Slaves first learned “Amazing Grace” at the churches of their white masters and mistresses, where they were taken to ensure that they learned how to be worthy, obedient servants; yet contained within its words was the secret of inner release. From the lyrics, the slaves gained assurance that it was possible to be physically enslaved and yet spiritually free. It was possible to be materially impoverished and yet have an overflowing account of righteousness in heaven.

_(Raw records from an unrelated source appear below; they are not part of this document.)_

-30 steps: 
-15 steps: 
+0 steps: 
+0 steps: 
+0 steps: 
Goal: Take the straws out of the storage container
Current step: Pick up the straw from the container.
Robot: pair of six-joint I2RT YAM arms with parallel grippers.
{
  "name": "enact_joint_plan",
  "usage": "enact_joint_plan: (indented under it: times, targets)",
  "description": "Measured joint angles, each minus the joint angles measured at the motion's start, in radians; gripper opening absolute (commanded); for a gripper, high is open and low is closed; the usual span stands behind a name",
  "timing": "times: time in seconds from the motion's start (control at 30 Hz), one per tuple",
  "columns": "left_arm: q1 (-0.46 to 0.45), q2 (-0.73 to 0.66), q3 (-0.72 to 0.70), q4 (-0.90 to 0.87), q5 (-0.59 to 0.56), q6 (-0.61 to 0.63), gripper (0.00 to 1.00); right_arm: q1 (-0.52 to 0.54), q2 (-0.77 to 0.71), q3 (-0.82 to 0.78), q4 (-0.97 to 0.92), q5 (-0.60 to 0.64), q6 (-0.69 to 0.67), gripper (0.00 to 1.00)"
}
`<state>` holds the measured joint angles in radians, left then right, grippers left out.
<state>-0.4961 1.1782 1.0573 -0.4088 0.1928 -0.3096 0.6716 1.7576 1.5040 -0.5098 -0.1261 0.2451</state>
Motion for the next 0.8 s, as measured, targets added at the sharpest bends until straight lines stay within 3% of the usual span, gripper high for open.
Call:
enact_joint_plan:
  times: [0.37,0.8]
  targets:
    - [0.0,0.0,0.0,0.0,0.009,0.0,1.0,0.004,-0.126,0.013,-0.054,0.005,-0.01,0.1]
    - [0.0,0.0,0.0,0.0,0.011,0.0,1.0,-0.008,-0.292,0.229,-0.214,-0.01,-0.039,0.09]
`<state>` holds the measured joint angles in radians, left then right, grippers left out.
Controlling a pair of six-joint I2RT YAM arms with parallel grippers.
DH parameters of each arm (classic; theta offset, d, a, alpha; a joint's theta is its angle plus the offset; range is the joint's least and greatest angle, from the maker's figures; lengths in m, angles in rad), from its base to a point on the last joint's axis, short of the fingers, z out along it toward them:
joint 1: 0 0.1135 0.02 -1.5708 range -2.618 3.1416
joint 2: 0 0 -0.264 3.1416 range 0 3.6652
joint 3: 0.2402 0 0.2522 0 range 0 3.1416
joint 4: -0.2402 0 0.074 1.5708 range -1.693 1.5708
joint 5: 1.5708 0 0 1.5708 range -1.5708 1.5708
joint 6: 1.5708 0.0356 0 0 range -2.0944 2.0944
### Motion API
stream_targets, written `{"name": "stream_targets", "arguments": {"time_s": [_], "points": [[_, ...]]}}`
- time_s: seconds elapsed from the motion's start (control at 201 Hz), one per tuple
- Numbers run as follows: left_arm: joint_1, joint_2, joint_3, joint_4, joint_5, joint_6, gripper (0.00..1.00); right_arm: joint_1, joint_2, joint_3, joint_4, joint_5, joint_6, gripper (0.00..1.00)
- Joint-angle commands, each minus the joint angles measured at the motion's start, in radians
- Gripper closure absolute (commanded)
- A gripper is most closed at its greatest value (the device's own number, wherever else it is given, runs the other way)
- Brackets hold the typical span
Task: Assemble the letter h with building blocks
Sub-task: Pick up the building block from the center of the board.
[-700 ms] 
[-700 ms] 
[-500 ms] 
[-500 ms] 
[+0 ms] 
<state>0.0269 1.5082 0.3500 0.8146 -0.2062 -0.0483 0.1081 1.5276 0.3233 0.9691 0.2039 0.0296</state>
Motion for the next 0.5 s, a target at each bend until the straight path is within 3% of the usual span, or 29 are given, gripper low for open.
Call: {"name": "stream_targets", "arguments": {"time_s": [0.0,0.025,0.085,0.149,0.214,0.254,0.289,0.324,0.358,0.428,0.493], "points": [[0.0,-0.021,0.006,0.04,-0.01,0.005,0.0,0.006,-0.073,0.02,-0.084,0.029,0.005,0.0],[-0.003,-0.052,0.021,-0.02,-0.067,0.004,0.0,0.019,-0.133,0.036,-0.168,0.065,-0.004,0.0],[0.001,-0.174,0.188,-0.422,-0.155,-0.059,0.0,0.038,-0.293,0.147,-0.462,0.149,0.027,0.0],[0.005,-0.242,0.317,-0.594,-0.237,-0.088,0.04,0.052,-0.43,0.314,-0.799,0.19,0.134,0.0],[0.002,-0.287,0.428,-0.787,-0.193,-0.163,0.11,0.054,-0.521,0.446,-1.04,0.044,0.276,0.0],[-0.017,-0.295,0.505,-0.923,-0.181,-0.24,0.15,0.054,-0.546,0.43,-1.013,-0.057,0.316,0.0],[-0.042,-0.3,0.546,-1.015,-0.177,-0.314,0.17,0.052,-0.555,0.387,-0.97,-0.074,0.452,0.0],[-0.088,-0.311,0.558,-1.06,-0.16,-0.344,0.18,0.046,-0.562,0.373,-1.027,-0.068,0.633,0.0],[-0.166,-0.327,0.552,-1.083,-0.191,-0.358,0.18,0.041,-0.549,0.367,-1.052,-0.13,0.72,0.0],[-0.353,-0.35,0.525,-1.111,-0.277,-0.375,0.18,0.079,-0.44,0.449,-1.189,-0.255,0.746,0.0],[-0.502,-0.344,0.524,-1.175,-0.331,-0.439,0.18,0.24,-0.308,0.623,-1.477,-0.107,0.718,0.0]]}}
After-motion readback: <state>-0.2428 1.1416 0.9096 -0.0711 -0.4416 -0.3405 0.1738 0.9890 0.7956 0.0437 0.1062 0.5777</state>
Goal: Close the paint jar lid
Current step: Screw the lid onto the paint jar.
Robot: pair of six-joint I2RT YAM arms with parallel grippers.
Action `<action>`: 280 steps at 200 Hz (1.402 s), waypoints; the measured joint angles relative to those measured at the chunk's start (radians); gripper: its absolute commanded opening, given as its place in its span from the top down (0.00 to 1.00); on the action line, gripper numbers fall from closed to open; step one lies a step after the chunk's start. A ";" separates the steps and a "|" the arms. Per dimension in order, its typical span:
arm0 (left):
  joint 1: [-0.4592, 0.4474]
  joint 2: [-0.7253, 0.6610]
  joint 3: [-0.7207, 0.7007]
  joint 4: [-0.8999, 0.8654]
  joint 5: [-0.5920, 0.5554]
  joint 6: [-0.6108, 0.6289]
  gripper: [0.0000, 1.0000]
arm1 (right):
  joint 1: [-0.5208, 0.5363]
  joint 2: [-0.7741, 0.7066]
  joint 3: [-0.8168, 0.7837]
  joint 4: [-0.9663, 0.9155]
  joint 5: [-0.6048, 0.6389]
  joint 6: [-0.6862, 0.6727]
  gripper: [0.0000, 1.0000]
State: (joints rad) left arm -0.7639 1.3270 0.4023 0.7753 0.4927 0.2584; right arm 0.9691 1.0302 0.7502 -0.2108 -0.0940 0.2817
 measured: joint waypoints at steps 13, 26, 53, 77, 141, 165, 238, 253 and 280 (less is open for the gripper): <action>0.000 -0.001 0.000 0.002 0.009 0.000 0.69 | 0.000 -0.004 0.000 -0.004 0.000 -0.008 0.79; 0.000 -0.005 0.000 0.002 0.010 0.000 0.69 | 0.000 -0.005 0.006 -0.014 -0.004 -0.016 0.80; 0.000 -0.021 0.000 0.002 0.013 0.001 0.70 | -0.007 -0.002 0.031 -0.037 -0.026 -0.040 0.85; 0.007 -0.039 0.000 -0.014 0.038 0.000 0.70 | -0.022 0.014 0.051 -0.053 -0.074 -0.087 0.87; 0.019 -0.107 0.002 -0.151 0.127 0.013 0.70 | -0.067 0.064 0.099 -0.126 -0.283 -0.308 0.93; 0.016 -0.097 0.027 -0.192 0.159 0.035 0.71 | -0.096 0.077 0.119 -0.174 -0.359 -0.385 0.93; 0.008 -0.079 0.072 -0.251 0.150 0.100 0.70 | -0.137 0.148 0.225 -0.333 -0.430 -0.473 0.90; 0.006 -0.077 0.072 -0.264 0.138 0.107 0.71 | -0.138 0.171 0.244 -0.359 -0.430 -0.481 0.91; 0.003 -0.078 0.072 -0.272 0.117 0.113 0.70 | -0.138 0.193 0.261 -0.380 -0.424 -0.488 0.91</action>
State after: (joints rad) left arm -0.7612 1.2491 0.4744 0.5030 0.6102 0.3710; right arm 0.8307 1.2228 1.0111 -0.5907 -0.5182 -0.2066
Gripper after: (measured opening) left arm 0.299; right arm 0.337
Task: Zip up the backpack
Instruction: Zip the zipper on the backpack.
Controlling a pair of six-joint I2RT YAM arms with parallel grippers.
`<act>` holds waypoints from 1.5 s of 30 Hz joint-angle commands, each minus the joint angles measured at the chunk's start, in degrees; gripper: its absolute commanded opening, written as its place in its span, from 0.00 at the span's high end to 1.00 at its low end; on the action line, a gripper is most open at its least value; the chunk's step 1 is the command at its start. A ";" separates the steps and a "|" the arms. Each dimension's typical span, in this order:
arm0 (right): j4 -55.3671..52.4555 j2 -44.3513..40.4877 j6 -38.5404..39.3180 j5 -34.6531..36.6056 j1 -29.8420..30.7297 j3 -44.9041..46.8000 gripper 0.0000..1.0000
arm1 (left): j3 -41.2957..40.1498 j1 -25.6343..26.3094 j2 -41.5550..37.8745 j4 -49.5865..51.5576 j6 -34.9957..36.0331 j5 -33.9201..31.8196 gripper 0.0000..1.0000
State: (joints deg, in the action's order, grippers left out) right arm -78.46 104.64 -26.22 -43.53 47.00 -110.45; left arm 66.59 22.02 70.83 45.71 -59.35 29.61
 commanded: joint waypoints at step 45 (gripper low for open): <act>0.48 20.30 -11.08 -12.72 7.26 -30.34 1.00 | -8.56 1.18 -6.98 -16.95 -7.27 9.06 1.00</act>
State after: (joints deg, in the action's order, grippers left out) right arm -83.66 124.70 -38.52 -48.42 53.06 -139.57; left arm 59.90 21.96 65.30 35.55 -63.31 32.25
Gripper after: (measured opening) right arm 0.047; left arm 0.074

The “Amazing Grace” rendition sung in black churches varied greatly. Men known as “shouting preachers” told folksy tales and then spontaneously broke into a song supported by a small congregation. “Amazing Grace” was one of the few songs to live through this transition from spirituals and “shouting preachers” to the blues- and jazz-inspired gospel music that entered its golden age during the 1940s and 1950s. All the great gospel singers recorded “Amazing Grace,” which reminded them of family roots and the fundamentals of their faith.

Newton the hippie?

During folk music’s hippie heyday, “Amazing Grace” began to assume powerful meaning even within a secular context. On the opening night of Woodstock in August 1969, Arlo Guthrie performed only three songs, one of which was “Amazing Grace.” The song became a highlight of his live show as he broke between stanzas to recount a fanciful version of Newton’s life story. To Guthrie, Newton represented the best the 1960s counterculture could offer.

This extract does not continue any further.